What you return must be the data below, word for word, without any images.

[GIVEN INFORMATION Boundary: Start]

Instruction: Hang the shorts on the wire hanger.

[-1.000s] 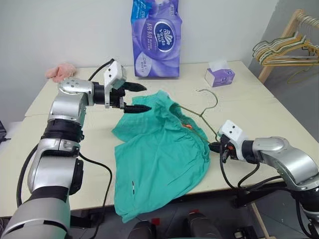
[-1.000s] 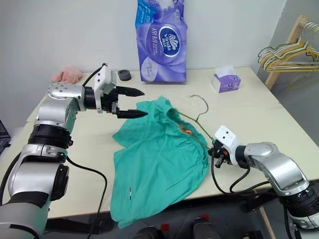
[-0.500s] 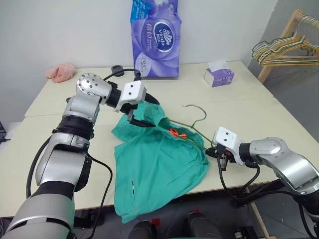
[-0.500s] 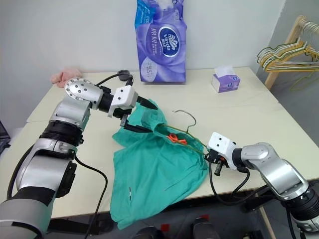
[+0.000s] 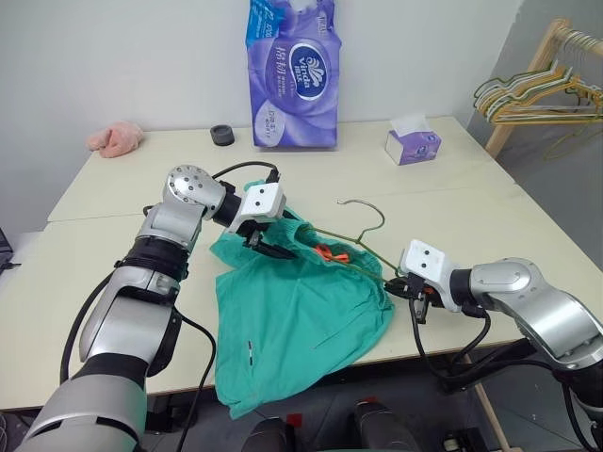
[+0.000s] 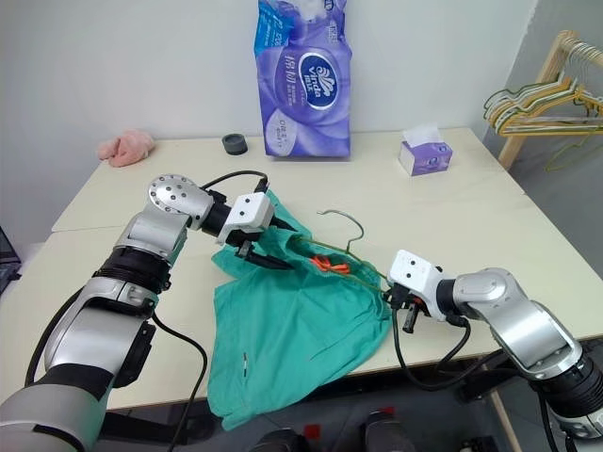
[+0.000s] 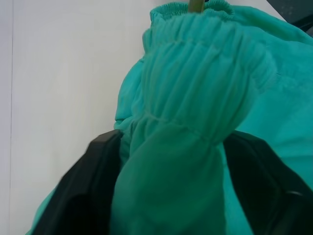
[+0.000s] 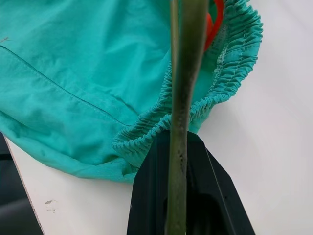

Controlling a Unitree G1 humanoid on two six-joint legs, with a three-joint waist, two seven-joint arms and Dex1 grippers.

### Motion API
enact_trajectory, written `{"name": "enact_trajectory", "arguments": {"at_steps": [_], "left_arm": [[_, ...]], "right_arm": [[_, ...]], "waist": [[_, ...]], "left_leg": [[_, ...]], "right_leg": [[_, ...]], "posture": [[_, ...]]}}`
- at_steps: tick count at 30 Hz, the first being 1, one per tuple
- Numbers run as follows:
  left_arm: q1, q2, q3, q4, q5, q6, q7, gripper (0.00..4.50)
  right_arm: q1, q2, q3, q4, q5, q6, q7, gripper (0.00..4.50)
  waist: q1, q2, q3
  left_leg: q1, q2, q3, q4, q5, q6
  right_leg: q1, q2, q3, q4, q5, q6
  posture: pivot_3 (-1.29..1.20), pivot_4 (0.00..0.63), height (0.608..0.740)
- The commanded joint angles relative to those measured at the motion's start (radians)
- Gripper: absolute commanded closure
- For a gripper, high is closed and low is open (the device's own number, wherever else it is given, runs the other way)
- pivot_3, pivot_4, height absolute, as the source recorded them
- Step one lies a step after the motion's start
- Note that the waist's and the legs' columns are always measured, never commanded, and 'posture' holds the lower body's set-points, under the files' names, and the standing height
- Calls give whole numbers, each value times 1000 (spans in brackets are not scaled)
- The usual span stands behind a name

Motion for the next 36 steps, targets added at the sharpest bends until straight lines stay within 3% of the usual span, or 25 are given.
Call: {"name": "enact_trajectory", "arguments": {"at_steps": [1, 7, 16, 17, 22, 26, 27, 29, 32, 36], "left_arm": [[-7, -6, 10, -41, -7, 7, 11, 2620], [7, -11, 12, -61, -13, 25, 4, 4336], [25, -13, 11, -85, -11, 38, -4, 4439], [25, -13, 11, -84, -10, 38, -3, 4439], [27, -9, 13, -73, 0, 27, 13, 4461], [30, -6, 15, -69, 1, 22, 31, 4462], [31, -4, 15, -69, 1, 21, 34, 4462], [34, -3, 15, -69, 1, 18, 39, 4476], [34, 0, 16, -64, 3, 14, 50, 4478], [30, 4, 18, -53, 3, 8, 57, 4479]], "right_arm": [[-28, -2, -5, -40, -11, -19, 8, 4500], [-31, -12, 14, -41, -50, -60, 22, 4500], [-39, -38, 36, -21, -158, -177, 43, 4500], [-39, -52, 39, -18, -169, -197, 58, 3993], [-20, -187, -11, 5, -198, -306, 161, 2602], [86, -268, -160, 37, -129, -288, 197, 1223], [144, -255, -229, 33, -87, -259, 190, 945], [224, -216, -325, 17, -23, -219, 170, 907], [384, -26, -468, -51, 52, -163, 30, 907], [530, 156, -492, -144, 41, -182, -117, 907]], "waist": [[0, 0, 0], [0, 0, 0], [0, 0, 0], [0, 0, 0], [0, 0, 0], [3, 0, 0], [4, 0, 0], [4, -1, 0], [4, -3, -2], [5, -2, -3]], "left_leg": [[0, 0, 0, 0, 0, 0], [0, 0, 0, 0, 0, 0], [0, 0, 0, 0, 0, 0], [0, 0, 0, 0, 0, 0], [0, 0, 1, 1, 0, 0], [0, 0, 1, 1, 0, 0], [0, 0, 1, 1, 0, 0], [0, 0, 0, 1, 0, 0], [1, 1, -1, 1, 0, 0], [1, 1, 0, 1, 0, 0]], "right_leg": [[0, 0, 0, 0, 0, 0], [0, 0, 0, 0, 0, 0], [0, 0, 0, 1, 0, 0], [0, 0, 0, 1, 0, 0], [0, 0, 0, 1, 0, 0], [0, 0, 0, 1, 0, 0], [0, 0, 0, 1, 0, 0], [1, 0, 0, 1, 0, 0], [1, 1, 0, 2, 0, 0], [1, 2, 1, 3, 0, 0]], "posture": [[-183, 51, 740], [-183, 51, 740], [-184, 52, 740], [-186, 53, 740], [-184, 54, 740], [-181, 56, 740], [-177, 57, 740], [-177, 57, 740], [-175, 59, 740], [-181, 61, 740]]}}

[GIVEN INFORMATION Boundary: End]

__PROBLEM SOLUTION__.
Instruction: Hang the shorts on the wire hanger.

[-1.000s] 
[-1.000s] 
[-0.500s] 
[-0.500s] 
[+0.000s] 
[+0.000s] 
[+0.000s] 
[+0.000s] 

Controlling a Unitree G1 humanoid on two six-joint legs, with a three-joint waist, two seven-joint arms and Dex1 grippers.

### Motion API
enact_trajectory, written `{"name": "enact_trajectory", "arguments": {"at_steps": [_], "left_arm": [[_, ...]], "right_arm": [[_, ...]], "waist": [[_, ...]], "left_leg": [[_, ...]], "right_leg": [[_, ...]], "posture": [[_, ...]]}}`
- at_steps: tick count at 30 Hz, the first being 1, one per tuple
- Numbers run as follows:
  left_arm: q1, q2, q3, q4, q5, q6, q7, gripper (0.00..4.50)
  right_arm: q1, q2, q3, q4, q5, q6, q7, gripper (0.00..4.50)
  waist: q1, q2, q3
  left_leg: q1, q2, q3, q4, q5, q6
  right_leg: q1, q2, q3, q4, q5, q6
  posture: pivot_3 (-1.29..1.20), pivot_4 (0.00..0.63), height (0.608..0.740)
- The commanded joint angles relative to those measured at the motion's start (radians)
- Gripper: absolute commanded closure
- For a gripper, high is closed and low is open (the device's own number, wherever else it is given, runs the other way)
- pivot_3, pivot_4, height absolute, as the source recorded them
- Step one lies a step after the motion's start
- Note that the waist's and the legs' columns are always measured, never commanded, and 'posture' holds the lower body's set-points, under the files' names, and the standing height
- Calls give whole numbers, each value times 1000 (spans in brackets are not scaled)
- The usual span stands behind a name

Motion for the next 36 steps, targets added at the sharpest bends until straight lines stay within 3% of the usual span, or 25 are given.
Call: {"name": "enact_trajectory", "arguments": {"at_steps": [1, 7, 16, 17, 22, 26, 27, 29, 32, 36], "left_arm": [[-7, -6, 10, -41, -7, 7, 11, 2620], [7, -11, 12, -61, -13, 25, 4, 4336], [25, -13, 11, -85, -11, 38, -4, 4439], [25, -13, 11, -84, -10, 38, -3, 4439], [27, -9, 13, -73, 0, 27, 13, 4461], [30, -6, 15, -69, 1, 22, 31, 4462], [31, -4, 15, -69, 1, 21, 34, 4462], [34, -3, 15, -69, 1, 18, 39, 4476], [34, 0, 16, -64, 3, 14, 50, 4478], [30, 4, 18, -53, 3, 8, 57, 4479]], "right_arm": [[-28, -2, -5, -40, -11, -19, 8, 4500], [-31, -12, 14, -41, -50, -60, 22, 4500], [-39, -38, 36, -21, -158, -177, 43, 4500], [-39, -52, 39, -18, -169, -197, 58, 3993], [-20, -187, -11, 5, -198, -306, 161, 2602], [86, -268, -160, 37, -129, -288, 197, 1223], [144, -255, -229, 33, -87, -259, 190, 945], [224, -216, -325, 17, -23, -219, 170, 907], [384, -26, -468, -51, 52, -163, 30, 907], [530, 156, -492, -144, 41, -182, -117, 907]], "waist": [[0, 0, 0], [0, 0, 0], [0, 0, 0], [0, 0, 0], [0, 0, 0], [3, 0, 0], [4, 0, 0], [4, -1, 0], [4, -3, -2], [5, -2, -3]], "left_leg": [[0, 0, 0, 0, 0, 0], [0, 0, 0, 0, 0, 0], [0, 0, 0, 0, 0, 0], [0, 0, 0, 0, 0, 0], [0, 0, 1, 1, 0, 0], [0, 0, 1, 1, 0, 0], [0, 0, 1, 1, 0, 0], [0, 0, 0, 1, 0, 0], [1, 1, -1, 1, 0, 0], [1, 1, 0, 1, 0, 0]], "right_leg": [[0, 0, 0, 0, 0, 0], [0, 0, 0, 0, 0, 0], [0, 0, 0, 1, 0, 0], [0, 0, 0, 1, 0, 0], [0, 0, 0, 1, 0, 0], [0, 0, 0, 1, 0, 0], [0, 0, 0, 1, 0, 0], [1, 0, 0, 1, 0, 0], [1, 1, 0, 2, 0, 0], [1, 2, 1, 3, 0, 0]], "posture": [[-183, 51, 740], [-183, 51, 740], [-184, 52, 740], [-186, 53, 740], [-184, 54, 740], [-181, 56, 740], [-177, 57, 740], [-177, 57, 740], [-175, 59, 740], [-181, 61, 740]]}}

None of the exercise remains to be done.